I was on my leadout man's wheel, just to the left because the wind was coming from the right. We were flying and I was feeling good. He was spinning in a tiny gear, hands on the tops, and he had just jumped around the last remaining person. I hazarded a look behind me. Strung out. Gaps everywhere. Man, we were flying. "More!" I yelled. Was he going to upshift or just pull me along at 180 rpm? I hit the 200m line, the old finish line, and jumped around my leadout man. Plenty of pavement. Big jump, one click down in the lever, everything is quiet, just pavement.
I check that sliver of daylight under my armpit. I've got meters. It feels like miles. At the end of a sprint I start to shake, trying to extract the last bits of energy from my body, pulling at the bars. I did that and rolled across the line, clear by lengths.
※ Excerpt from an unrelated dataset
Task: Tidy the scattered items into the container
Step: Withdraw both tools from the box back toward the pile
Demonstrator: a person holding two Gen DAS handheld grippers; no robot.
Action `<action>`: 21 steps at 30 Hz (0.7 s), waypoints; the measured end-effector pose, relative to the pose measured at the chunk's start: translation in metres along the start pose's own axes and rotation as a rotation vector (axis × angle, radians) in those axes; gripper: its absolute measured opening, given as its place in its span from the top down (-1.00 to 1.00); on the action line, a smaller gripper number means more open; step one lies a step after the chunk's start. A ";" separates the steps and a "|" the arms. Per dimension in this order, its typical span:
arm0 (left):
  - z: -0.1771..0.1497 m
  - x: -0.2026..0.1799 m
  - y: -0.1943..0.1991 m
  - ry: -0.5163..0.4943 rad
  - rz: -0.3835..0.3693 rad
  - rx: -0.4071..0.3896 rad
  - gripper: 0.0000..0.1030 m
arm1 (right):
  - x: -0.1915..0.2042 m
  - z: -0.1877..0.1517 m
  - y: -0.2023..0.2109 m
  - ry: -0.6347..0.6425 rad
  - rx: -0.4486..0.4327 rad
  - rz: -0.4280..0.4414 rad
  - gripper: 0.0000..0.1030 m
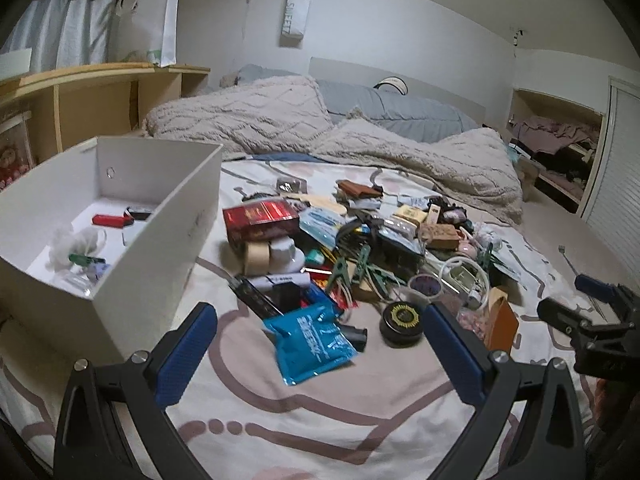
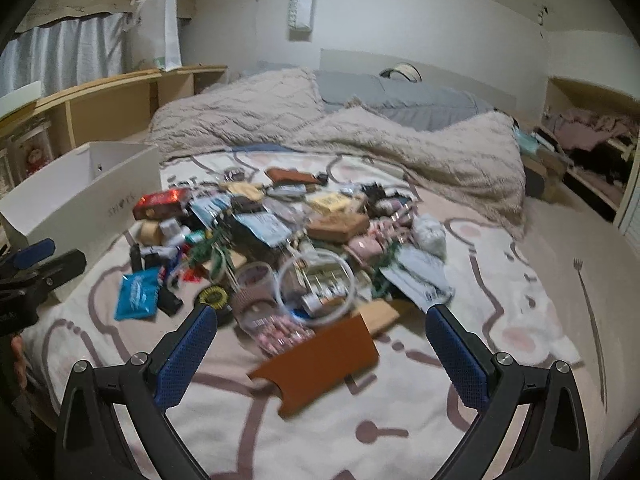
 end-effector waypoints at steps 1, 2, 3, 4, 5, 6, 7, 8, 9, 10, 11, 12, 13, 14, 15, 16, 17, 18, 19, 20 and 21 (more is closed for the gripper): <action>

It felt awesome even though an 8-man break had escaped three miles earlier and rolled through the line to gobble up placings; maybe fewer people seriously contested the sprint because of that. No matter. I feel good. I soon learned that my teammates got 2nd and 6th - a good day for the team. On NY Velocity, the one-stop shop for catty, anonymous comments about other bike racers, the team earned the following: "Kissena somehow controlled the race today. They didn't do any work at all to bring the break back, just sitting on the front slowing things down and letting the Giant guy do all the work." Naturally. It's poor form to do work to bring a break back when a quarter of the riders in the break are your teammates.